From the “Nation’s Capital” to today’s politically-charged “Taxation Without Representation,” take a peek through photographs cataloguing changes in the district’s license plates.
1903 and 1907—DC’s First License Plates
DC passed its first motor vehicle registration law in 1903—motorists were required to purchase a plate at their own expense. In 1907 the city began producing porcelain white-on-black plates for motorists to purchase for a modest $1 fee. The city didn’t charge registration fees until 1918.
1966 and 1968—”Nation’s Capital”
The first DC license plate to include a slogan—”The Nation’s Capital”—was offered in 1953. This was also the year when plates were made in the familiar 6-by-12-inch shape seen today. Between 1953 and 1966, DC officials experimented with different combinations of letters and numbers for general-issue plates.

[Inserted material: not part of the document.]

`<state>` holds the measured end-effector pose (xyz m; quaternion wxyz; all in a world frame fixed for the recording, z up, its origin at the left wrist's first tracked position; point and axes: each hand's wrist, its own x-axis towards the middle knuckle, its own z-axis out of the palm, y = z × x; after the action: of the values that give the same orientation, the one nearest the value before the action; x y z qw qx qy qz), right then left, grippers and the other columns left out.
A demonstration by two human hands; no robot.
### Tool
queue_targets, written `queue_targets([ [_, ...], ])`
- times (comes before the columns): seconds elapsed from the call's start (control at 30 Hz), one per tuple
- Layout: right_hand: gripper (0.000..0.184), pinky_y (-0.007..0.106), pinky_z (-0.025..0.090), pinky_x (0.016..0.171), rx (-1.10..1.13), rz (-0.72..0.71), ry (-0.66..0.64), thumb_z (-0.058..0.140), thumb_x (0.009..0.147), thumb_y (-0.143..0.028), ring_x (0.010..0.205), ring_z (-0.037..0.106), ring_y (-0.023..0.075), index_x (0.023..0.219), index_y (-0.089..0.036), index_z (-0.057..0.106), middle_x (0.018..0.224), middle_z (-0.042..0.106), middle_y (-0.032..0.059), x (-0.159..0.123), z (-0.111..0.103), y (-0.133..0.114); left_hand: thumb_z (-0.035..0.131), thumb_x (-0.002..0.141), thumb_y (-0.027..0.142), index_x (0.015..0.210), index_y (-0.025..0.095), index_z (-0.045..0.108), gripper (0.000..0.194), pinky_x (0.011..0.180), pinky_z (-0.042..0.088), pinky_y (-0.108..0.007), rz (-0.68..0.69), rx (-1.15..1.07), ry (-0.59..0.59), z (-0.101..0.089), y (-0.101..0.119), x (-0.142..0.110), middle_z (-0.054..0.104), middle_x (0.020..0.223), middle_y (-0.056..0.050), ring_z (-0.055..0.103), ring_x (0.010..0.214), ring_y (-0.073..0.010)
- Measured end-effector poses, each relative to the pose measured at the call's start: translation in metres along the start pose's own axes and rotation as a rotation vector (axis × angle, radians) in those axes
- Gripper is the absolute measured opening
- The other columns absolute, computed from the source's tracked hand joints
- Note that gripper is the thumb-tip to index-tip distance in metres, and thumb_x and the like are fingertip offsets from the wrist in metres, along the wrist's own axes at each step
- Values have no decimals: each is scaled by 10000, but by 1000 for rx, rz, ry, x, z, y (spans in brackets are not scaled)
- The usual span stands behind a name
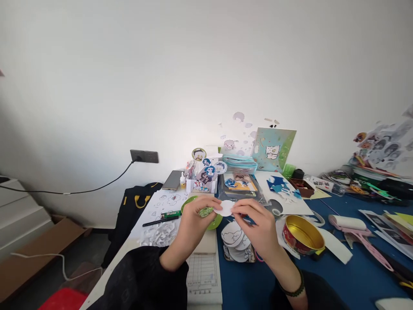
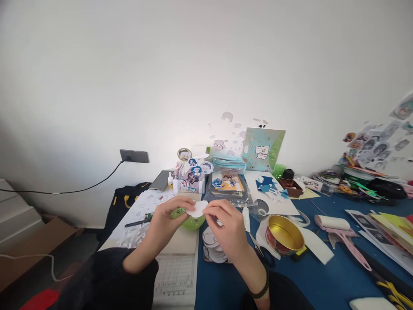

By 1966 they settled on an all-number format.
In 1976, DC officials celebrated the bicentenntial by issuing a new license plate with “1776 Bicentenntial 1976” written across the top. According to DCplates.net, the style template—blue lettering on a white background framed on top and bottom with horizontal red lines—was the first instance of the basic design still used today. The 1976 plate was the second in the nation to be made with graphic reflective sheeting.
1991 and 1998—”A Capital City”
Beginning in 1984, the slogan printed on DC plates changed a total of three times: to “A Capital City” in 1984, to “Celebrate & Discover” in 1991, and to “Taxation Without Representation” in 2000. The 2000 “protest” plate was designed to mimic the slogan of British colonists—”no taxation without representation”—just before the American Revolution. The phrase appears on DC license plates in objection to DC representatives being limited to a non-voting role in the House of Representatives.
2003 and 2015—”Taxation Without Representation”
Since 2000, U.S. Presidents have alternatively embraced and rejected displaying the plates on presidential vehicles. Toward the end of his term, President Bill Clinton had the new plates affixed to presidential vehicles. President George W. Bush had them removed when he came into office, and President Barack Obama continued to leave them off for his first term. However, in 2013 President Obama had the “Taxation Without Representation” plates once again added to presidential vehicles, noting in a White House press release “how patently unfair it is for working families in D.C. to work hard, raise children and pay taxes, without having a vote in Congress.”